Sul web si fa chiamare Eterno ma all’anagrafe è Ferenc Venturelli. Un nome conosciuto sui social per il giovane, attivista e influencer vicino alla Lega, per le varie iniziative e polemiche che animano i suoi contenuti. A Parma, Eterno ha subito un’aggressione da parte di un gruppo di ragazzi neri con calci, pugni e anche il rischio di coltellate. Con conseguenze evitate grazie all’intervento di un suo amico e all’utilizzo di spray urticante come dissuasore. Ma c’è un pregresso: prima dell’aggressione, in un video di cui Repubblica è entrata in possesso, si vede l’influencer discutere animatamente col gruppo di ragazzi, che termina con l’invito alla “remigrazione”. E si distingue chiaramente un insulto razzista, “scimmia”, urlato al gruppo non si distingue se da Venturelli o da chi riprende la scena. Una provocazione che può aver trasformato la tensione in violenza, esplosa poco dopo, in strada.

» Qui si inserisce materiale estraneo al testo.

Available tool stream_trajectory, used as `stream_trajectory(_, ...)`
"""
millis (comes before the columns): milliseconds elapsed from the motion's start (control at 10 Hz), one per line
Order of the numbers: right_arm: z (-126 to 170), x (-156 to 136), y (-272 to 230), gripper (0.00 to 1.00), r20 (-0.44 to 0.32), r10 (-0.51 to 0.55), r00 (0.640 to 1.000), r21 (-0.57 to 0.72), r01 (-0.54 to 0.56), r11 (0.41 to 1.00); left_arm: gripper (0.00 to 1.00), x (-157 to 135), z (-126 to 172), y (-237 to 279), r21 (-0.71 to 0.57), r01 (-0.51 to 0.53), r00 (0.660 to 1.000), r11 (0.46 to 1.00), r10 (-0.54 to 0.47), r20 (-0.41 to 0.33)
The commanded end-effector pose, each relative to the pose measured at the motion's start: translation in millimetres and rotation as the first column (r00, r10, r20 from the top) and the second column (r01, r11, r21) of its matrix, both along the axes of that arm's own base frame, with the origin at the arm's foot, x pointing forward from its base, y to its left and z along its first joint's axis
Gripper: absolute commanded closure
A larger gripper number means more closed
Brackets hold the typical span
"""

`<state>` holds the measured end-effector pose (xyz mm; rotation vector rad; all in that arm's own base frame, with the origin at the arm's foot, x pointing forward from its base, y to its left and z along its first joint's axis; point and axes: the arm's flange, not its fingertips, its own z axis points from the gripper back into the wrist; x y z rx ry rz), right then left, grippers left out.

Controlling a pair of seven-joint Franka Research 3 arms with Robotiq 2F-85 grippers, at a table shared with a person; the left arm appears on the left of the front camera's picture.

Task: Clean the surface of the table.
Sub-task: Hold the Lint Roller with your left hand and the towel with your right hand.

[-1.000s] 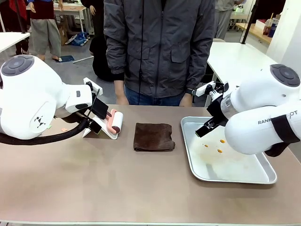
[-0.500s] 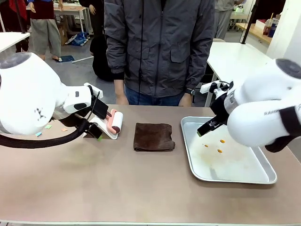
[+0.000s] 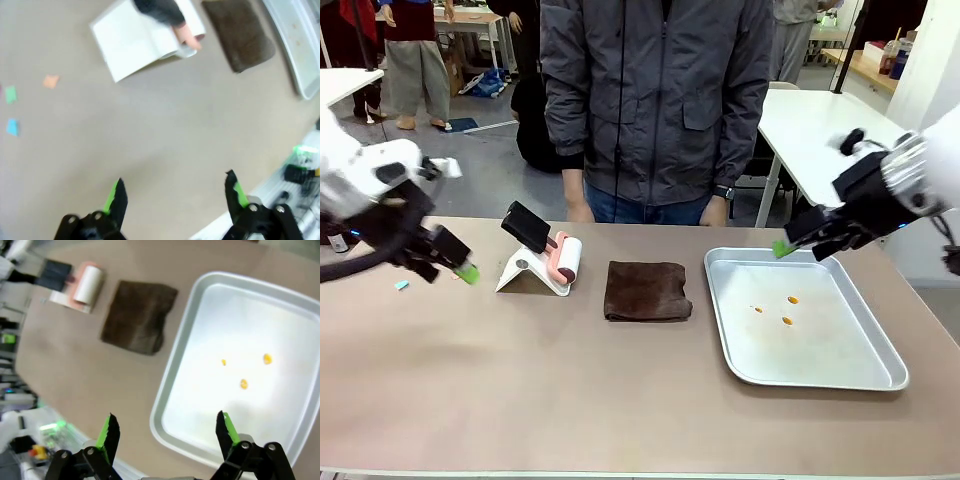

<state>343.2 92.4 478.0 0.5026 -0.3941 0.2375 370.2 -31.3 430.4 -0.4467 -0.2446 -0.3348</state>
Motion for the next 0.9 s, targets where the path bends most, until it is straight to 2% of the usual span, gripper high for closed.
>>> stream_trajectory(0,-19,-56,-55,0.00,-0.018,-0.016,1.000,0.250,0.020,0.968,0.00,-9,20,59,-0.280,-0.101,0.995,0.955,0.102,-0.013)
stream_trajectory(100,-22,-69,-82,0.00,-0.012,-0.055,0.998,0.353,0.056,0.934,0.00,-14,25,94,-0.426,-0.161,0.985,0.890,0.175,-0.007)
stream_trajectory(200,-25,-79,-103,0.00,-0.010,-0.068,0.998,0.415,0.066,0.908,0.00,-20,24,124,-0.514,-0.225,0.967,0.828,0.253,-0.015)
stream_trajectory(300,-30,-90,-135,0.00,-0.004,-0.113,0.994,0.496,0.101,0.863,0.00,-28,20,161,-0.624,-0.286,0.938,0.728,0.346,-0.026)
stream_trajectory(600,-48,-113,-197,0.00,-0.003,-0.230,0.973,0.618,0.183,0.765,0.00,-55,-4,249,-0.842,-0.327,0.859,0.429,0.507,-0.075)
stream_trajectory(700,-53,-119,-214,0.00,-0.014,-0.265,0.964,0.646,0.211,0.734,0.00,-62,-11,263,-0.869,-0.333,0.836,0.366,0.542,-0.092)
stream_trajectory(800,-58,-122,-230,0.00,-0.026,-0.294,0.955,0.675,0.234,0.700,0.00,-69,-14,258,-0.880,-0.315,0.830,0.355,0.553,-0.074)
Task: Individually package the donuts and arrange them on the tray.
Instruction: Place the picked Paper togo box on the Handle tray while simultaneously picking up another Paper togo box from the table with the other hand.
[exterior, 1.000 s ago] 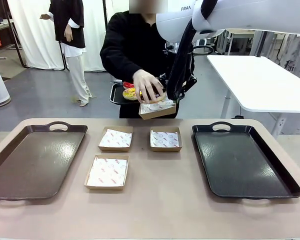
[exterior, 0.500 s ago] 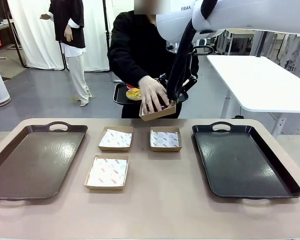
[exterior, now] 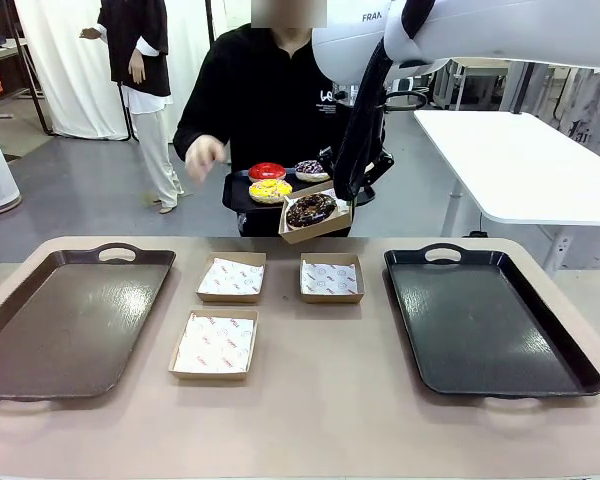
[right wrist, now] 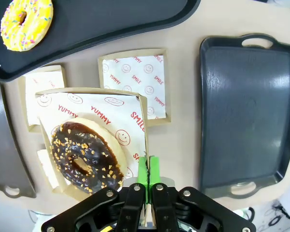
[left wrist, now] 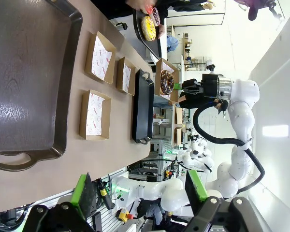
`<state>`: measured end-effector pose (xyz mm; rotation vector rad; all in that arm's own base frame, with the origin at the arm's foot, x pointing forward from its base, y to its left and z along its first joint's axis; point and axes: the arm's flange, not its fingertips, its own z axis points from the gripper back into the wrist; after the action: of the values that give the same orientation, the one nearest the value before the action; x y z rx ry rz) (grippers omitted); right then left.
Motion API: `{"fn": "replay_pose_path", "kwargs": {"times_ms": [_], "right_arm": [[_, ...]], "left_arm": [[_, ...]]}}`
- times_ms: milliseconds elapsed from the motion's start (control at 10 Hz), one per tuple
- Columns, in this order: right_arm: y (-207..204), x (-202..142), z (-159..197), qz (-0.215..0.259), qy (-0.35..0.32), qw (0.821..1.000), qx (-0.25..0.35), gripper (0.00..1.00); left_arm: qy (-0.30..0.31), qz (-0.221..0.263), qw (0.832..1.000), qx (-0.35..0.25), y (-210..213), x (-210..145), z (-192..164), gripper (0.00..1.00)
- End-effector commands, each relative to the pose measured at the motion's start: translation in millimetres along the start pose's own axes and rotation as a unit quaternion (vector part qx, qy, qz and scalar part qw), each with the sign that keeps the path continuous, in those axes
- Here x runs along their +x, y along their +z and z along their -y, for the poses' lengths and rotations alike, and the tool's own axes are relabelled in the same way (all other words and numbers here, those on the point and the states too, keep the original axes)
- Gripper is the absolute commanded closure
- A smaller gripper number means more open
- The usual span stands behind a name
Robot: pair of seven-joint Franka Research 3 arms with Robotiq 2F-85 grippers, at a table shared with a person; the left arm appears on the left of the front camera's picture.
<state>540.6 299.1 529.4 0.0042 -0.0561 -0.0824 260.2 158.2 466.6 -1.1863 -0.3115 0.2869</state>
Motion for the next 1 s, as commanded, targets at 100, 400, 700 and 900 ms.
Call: {"fn": "replay_pose_path", "kwargs": {"times_ms": [100,400,700,900], "right_arm": [[0.6,-0.3,1.8,-0.005,-0.002,1.0,0.001,1.0],[8.4,-1.3,8.0,0.01,0.045,0.999,0.019,0.99],[20.7,-10.3,41.7,0.013,0.086,0.996,0.033,0.99],[17.0,-12.9,68.3,0.011,0.109,0.993,0.035,0.99]], "left_arm": [[-0.004,0.005,1.0,-0.007,1.0,-0.1,-0.3,0.0],[-0.012,0.004,1.0,0.027,-0.6,1.3,19.1,0.0],[-0.062,-0.078,0.984,0.147,-51.1,7.6,103.8,0.0],[-0.077,-0.13,0.965,0.215,-99.6,20.4,149.4,0.0]]}}
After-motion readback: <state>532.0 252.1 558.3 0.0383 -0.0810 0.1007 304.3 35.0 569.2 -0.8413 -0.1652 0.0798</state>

Parma, provoca un gruppo di ragazzi: influencer leghista aggredito in strada

Come racconta Venturelli al Resto del Carlino, lui e un suo accompagnatore erano in centro a Parma, nella zona di Via Verdi, dove stavano realizzando dei contenuti. Eterno dichiara di essere stato avvicinato da alcuni giovani di origine africana, “contrariati dal fatto che stessimo realizzando delle immagini”, dice. “Abbiamo risposto che stavano riprendendo noi stessi e non loro. Ma uno di quegli stranieri non ha accettato la nostra versione e si è avvicinato minaccioso con una bottiglia di vetro. Ci siamo allontanati ma ci hanno inseguiti. Erano almeno una ventina”, racconta al Carlino. Prima però Eterno non ha risparmiato parole pesanti verso il gruppo: “Torna a casa tua! Remigrazione!”, cavalcando uno dei temi più cari alla destra, quello del rimpatrio forzato dei migranti. E poi, poco dopo, l’aggressione: “Quando ho visto il mio amico che rischiava di essere colpito da una bottigliata, mi sono avvicinato con lo spray. E lì mi hanno afferrato in cinque, gettandomi a terra per colpirmi con calci e pugni". Venturelli dice di essere stato probabilmente riconosciuto dal gruppo: “Uno di loro mi ha detto "Leghista di m…”. Dopo essere stato portato in Pronto soccorso con traumi giudicati guaribili in due settimane, Venturelli non nasconde di “aver provato davvero paura. È stata un’esperienza che sarà difficile dimenticare”.